Sherman McDaniel is a Realtor with Coldwell Banker, serving the Washington, D.C. and Newport News areas since 2001. She has been consistently recognized as a Coldwell Banker “Top Producer” and was welcomed into the Circle of Excellence in 2003 for overall customer care in representing sellers as well as buyers. Before become a Realtor, she worked in state and local government for more than 27 years. The following is sponsored content authored by Ms. McDaniel.
Looking to shorten your commute? Maybe buy a home closer to work?
Credit Karma entices you to check your credit score. Some credit card monthly statements show your credit score and you routinely get invitations to sign up for a service to notify you when something will impact your credit score. Fantastic! Especially if all indications are that you have a credit score in the upper 800s. The world is your oyster, right? You could qualify for a mortgage with your eyes closed and one hand tied behind your back.
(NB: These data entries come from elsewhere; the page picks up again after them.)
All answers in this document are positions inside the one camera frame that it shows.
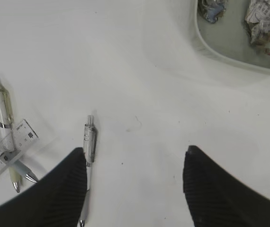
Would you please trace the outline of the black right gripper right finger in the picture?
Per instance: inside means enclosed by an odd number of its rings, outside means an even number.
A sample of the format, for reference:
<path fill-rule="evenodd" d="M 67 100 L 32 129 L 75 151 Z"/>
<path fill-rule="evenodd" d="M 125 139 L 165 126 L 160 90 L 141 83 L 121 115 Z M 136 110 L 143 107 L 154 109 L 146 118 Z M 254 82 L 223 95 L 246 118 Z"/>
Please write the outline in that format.
<path fill-rule="evenodd" d="M 233 177 L 199 147 L 188 147 L 182 177 L 194 226 L 270 227 L 270 199 Z"/>

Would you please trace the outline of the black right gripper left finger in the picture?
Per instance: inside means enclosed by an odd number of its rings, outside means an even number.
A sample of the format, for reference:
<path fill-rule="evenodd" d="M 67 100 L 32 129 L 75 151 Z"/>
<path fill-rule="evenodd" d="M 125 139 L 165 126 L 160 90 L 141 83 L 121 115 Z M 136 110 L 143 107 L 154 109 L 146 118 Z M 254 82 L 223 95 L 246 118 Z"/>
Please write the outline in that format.
<path fill-rule="evenodd" d="M 75 227 L 86 191 L 86 159 L 75 148 L 38 183 L 0 205 L 0 227 Z"/>

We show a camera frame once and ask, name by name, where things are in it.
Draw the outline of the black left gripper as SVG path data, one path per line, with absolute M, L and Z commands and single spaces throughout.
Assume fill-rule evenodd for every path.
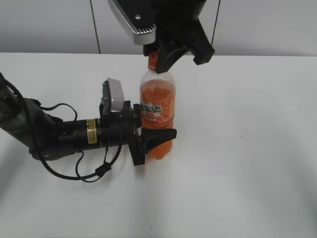
M 130 104 L 124 101 L 120 112 L 102 114 L 102 104 L 99 106 L 99 132 L 98 139 L 102 147 L 117 146 L 117 152 L 109 163 L 113 165 L 118 159 L 122 146 L 128 145 L 135 166 L 145 163 L 145 155 L 158 146 L 176 138 L 177 130 L 170 129 L 148 129 L 142 127 L 141 105 Z

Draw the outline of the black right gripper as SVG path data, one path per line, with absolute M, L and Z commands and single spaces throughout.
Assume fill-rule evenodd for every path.
M 197 65 L 209 62 L 214 49 L 200 23 L 205 0 L 152 0 L 156 12 L 156 41 L 143 45 L 143 55 L 159 50 L 156 73 L 168 72 L 187 52 Z

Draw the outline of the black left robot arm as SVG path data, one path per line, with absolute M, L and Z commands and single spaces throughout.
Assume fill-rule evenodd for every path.
M 29 148 L 34 159 L 32 135 L 46 161 L 54 161 L 79 151 L 128 145 L 134 165 L 143 165 L 145 155 L 176 138 L 176 129 L 145 129 L 140 119 L 141 106 L 124 100 L 121 82 L 108 78 L 96 119 L 63 121 L 49 115 L 55 107 L 42 107 L 35 99 L 24 98 L 31 121 L 27 122 L 21 100 L 0 78 L 0 127 Z
Not so fast. None of your credit scores, which are generated by an internet algorithm, will be used by a lender to evaluate your credit-worthiness while applying for a mortgage. These credit scores won’t affect the interest rates you will be quoted or the lender fees that will be charged, regardless of whether your application is accepted.
The Consumer Financial Protection Bureau has entered into a settlement agreement with Experian based on the bureau’s findings that Experian “deceptively marketed credit scores to consumers by misrepresenting them as being the same as what their lender would use in determining whether and on what terms to offer a loan.”
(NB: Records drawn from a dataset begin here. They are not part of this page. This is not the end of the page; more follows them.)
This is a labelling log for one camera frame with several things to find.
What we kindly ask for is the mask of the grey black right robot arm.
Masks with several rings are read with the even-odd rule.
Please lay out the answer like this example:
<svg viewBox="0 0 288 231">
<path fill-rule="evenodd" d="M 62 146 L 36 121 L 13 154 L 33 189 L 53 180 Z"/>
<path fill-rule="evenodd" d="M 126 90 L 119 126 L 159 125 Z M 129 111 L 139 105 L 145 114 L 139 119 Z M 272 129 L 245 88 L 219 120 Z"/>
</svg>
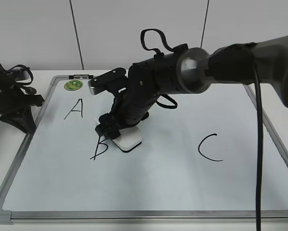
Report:
<svg viewBox="0 0 288 231">
<path fill-rule="evenodd" d="M 214 83 L 270 84 L 288 108 L 288 36 L 259 43 L 233 44 L 209 54 L 181 44 L 170 54 L 155 50 L 151 59 L 117 68 L 89 82 L 114 95 L 110 112 L 102 115 L 98 135 L 116 134 L 148 116 L 160 96 L 199 94 Z"/>
</svg>

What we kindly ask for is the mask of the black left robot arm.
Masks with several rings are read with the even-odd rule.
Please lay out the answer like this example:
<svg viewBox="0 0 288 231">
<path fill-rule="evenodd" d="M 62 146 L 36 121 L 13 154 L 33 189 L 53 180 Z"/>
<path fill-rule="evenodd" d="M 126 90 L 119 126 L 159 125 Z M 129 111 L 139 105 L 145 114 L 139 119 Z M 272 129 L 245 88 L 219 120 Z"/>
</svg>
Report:
<svg viewBox="0 0 288 231">
<path fill-rule="evenodd" d="M 44 99 L 30 85 L 34 80 L 29 67 L 18 64 L 5 69 L 0 63 L 0 121 L 24 133 L 34 133 L 31 107 L 41 107 Z"/>
</svg>

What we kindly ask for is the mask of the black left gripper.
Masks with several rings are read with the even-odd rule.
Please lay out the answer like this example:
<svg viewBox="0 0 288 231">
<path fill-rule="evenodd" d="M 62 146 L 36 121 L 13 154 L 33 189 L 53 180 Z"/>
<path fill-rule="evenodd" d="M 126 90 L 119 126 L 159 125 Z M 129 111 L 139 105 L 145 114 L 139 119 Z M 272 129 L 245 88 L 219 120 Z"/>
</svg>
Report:
<svg viewBox="0 0 288 231">
<path fill-rule="evenodd" d="M 30 106 L 42 106 L 44 99 L 31 87 L 34 77 L 29 67 L 18 64 L 5 70 L 0 64 L 0 121 L 24 133 L 34 133 L 36 124 Z"/>
</svg>

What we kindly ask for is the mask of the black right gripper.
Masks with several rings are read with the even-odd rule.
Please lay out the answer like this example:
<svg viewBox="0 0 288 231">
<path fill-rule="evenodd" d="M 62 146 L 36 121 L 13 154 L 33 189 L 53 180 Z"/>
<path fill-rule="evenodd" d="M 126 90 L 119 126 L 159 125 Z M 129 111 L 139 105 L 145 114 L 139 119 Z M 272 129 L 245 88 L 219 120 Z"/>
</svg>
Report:
<svg viewBox="0 0 288 231">
<path fill-rule="evenodd" d="M 177 61 L 178 55 L 172 53 L 133 63 L 128 70 L 126 91 L 112 114 L 99 117 L 96 133 L 115 140 L 121 136 L 117 124 L 123 128 L 137 125 L 155 103 L 176 109 L 177 102 L 169 95 L 182 92 L 177 80 Z"/>
</svg>
The Importance of FICO Scores
In determining your credit-worthiness for a mortgage and their risk factors, mortgage providers, (brokers and direct lenders) use what is called a “tri-merge” credit score. To create the tri-merge score, mortgage providers take the scores provided by the three major credit-reporting agencies (your FICO score) and use the middle of the three.
Fannie Mae and Freddie Mac mandate the use of the FICO scores. The higher the FICO score, the lower the risk to the lender, so the more attractive your interest rate will be and the lower the cost to you overall.
To complicate things even more, not all FICO scores are created equally. There are many “models” for FICO scores that have evolved over several years and each “model” has its own components.
Which FICO Model?
The most recent FICO model is 9, while the most widely used model is FICO 8. However, the majority of mortgage providers use the older models that are specific to Fannie Mae and Freddie Mac, which have not yet updated their respective scoring models. The differences between outcomes using the different models may not be substantial, but they could be significant for some borrowers.
If you are considering entering the housing market, especially one as competitive as Washington, D.C., it’s imperative for you to shop around for a mortgage provider who will deliver the best rates and the best package for you over the length of the loan. Ask each mortgage provider which model was used to generate your FICO score. Under no circumstances should you give anything but passing consideration to a generic score available to you through any source other than the lender providing you estimates of mortgage rates and costs specifically prepared for you.